From his official press release we learn:

“I tracked the guitar and vocal live in one take through an old Studer desk, carrying all the hiss of analogue weight with it, then built stacks of vocals and synth drones around it. I layered flamenco-style claps and percussions then built drum machine sequences and sounds to deepen its expression.”

This is a smart process as it lends the music a slightly less programmed feel even though there are a lot of classic sequencer type sounds and effects happening throughout. 

Blood Moon is not all down tempo as we hear on burbling bubbling tracks like “Borderline” which floats haunting harmonized horn samples over a fast-paced drum beats and loops, intercutting the deep reverb and isolated vocal moments. I could imagine this track being a single perhaps, or a pull-out feature movie moment. 

Actually,  a lot of the music here on Blood Moon often feels well suited for a soundtrack to moody scenes in a dramatic film about love lost and found, discovery and longing. 

“Your Love” is another one of those tracks which rely on a simple repeated chorus presented in various extremes of hushed in-your-face directness or floating off into a free-fall atmospheric ether of deep space reverb.  

I really like the percolating Indian-flavored percussion loops he weaves in “Crawl” which feels like a million spiders dancing on the sand on some far away beach. Some pieces, such as “Spiral,” feature lovely piano chord sequences which help to give the album some variety as an end-to-end listen. 

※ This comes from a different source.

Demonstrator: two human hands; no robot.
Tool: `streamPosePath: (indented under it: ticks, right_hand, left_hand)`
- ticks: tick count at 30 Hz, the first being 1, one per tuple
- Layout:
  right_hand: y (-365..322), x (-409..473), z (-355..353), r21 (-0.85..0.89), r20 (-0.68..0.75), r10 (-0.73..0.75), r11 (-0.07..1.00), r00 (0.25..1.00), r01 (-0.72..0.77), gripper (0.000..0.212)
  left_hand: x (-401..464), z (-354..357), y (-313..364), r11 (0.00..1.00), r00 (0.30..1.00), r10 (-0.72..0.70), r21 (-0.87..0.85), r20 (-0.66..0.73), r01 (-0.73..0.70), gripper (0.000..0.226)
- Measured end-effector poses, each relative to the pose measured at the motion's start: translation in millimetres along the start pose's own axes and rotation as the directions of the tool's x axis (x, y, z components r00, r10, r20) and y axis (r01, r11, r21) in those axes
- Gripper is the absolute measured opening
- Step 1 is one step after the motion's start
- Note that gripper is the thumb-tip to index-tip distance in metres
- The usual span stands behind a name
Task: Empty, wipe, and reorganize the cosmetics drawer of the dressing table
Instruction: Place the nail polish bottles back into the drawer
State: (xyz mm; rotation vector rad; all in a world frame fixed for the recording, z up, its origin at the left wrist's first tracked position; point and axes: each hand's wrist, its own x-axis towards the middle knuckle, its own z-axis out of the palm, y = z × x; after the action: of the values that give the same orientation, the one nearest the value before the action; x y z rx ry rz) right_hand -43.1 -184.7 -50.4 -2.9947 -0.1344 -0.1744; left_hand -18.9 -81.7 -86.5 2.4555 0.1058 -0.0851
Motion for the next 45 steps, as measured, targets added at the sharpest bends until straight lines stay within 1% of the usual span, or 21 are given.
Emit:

Smokey colored vinyl edition available at https://www.ry-x.com/

Despite its introspective feel, Blood Moon has an overall nice demeanor to it — this isn’t a bummer trip, at least musically (I haven’t studied the lyrics closely as of yet). The album sounds clean and rich without feeling harsh or overly digital (despite a lot of digital production aesthetics). This is an important point because so many modern digitally produced albums often end up having a sort of crunchy exterior which is easily revealed when listening on a high fidelity sound system.

I enjoyed the vinyl experience for numerous reasons. Blood Moon is pressed on high quality standard-weight opaque red vinyl that sounds quite round and rich and is happily well centered and pretty quiet overall. I was pleasantly surprised to find that the album spins at 45 RPM — even though it is not mentioned anywhere on the album cover or labels — so the recording actually sounds really quite excellent.  

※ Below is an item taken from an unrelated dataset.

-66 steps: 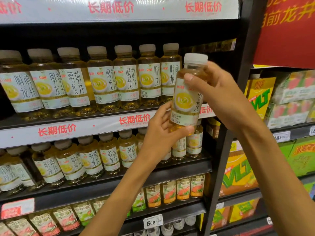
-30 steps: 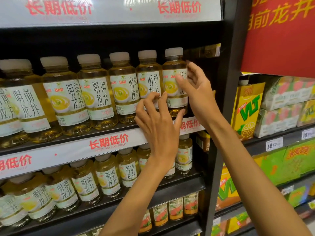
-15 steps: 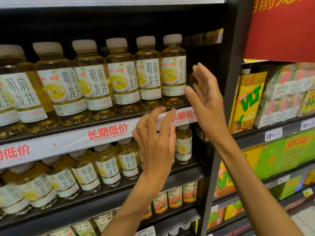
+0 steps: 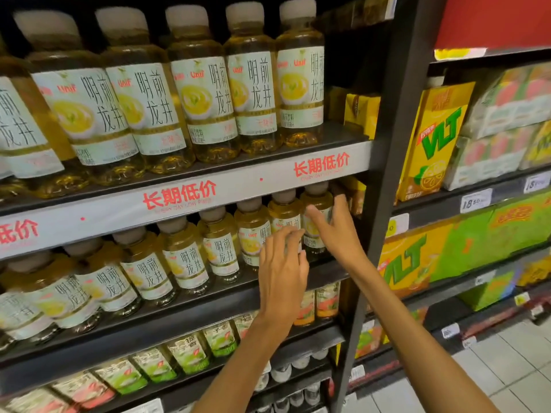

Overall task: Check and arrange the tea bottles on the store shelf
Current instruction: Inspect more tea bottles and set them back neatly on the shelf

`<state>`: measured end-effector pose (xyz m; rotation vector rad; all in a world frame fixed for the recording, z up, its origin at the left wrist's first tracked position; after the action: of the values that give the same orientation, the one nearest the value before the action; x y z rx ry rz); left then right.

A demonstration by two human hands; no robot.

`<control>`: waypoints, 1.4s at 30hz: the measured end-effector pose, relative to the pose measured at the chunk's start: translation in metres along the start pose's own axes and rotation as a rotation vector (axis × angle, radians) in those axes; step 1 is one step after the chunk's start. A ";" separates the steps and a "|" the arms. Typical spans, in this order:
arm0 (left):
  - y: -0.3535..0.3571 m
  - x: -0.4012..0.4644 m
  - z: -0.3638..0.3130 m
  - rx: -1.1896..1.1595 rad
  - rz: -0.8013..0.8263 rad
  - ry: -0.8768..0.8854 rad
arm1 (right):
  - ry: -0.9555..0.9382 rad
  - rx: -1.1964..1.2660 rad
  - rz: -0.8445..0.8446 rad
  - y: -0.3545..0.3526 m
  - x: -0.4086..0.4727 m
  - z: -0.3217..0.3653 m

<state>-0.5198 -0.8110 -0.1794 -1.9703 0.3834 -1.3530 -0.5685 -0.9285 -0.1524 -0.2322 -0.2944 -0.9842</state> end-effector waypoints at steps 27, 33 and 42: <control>-0.069 -0.035 0.013 -1.157 0.767 -0.464 | 0.338 0.839 0.320 -0.004 -0.057 0.056; -0.083 -0.056 0.021 -1.149 0.686 -0.528 | 0.283 0.727 0.292 0.010 -0.064 0.072; -0.092 -0.072 0.031 -1.690 0.836 -0.637 | 0.439 0.998 0.348 0.033 -0.074 0.082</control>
<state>-0.5344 -0.6909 -0.1717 -2.5811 2.1452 0.5125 -0.5901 -0.8263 -0.1037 0.8105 -0.2951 -0.4345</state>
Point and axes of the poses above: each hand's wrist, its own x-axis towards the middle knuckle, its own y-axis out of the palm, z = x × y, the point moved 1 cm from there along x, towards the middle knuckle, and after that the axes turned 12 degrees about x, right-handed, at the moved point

As a listening experience, I like the fact that you have to get up every few songs to change sides as it helps to break up the repetitive flow. I can’t really call it a criticism but after a while listening as a stream the album does begin to feel a bit  of one flavor. Listening to it in small chunks is more like hearing the music as a series of mini suites, making it a bit easier to digest. 

If you are not sure yet if you need Blood Moon on vinyl or are simply unsure whether this music is your cup of tea, you can find it streaming in fine sounding 24-bit, 44.1 kHz Hi Res Qobuz (click here) and Tidal MQA Master Quality Audio (click here). Apple Music Lossless (click here). 

Blood Moon is the ideal listen for late on a foggy Sunday night alone on an outside deck to a cabin somewhere along the Pacific coastline while sipping an organic hot toddy in front of a firepit looking out into the dark seas.  Any way you decide to experience RX Y’s music, you should check it out.